TO DO:
The required output is a word-for-word restatement of the material below, from the line with "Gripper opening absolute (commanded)" through its last line, inclusive.

THE DATA:
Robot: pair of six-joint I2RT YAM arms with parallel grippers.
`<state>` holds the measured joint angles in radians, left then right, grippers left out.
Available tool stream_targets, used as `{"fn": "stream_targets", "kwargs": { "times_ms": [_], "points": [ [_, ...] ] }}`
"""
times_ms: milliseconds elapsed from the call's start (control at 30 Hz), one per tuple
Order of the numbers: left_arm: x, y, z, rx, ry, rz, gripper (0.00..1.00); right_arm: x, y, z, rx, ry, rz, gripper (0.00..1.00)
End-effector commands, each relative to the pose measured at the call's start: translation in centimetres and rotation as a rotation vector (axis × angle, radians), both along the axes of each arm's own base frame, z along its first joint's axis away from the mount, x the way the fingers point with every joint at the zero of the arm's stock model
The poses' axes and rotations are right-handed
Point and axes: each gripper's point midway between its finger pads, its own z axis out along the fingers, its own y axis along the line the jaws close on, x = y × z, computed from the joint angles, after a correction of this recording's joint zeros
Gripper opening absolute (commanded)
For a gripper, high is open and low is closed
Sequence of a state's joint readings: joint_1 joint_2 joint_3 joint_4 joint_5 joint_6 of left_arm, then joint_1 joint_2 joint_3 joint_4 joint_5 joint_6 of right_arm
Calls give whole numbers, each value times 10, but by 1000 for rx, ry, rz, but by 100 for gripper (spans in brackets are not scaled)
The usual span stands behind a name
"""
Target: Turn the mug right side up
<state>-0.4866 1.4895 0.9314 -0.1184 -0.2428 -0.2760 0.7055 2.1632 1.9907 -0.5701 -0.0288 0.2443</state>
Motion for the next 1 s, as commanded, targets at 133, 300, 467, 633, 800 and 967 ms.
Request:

RESPONSE:
Gripper opening absolute (commanded)
For a gripper, high is open and low is closed
Sequence of a state's joint readings: joint_1 joint_2 joint_3 joint_4 joint_5 joint_6 of left_arm, then joint_1 joint_2 joint_3 joint_4 joint_5 joint_6 of right_arm
Calls give whole numbers, each value times 10, but by 1000 for rx, ry, rz, but by 100 for gripper (spans in brackets are not scaled)
The usual span stands behind a name
"""
Target: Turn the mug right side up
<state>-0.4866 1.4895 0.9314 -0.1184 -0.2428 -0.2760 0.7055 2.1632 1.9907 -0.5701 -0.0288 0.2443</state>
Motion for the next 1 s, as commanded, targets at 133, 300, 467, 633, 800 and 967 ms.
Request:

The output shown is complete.